REQUIRED ACTION:
Print exactly those lines that run from the beginning of the data to the line bearing "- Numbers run", inclusive.

RECORDED INFORMATION:
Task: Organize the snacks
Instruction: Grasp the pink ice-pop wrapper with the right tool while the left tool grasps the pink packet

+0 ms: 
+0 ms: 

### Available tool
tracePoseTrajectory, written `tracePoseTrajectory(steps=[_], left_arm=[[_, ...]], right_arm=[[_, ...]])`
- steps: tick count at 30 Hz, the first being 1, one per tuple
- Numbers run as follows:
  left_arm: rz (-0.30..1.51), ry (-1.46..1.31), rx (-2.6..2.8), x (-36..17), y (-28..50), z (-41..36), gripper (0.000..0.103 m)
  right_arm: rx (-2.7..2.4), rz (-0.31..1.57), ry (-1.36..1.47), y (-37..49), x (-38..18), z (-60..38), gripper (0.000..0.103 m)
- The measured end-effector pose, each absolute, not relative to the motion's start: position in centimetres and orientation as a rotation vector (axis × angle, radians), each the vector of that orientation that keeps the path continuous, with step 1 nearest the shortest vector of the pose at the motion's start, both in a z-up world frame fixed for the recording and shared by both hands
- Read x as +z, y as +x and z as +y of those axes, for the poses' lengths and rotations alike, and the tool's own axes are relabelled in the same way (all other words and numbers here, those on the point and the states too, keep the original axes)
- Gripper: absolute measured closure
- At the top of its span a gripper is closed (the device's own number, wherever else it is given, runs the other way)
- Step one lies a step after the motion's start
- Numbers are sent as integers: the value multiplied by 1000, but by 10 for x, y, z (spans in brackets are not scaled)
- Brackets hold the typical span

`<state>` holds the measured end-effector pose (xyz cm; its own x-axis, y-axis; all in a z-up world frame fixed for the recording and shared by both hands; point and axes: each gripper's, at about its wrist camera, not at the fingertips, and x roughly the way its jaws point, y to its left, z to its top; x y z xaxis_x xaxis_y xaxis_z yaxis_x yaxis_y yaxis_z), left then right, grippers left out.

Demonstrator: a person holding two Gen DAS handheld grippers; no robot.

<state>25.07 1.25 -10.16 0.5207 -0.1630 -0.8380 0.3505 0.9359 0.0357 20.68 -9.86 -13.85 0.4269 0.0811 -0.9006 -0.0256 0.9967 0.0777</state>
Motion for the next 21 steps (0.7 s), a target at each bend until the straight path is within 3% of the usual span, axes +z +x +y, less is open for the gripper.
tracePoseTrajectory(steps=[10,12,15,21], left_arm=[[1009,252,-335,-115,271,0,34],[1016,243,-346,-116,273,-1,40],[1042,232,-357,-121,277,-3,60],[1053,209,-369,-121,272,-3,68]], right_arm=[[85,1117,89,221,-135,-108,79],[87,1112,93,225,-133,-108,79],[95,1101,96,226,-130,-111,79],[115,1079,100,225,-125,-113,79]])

COMPLETED TASK:
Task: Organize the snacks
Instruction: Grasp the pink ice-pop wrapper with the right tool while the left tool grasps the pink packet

+0 ms: 
+0 ms: 

### Available tool
tracePoseTrajectory, written `tracePoseTrajectory(steps=[_], left_arm=[[_, ...]], right_arm=[[_, ...]])`
- steps: tick count at 30 Hz, the first being 1, one per tuple
- Numbers run as follows:

Besides this answer, nothing more is needed.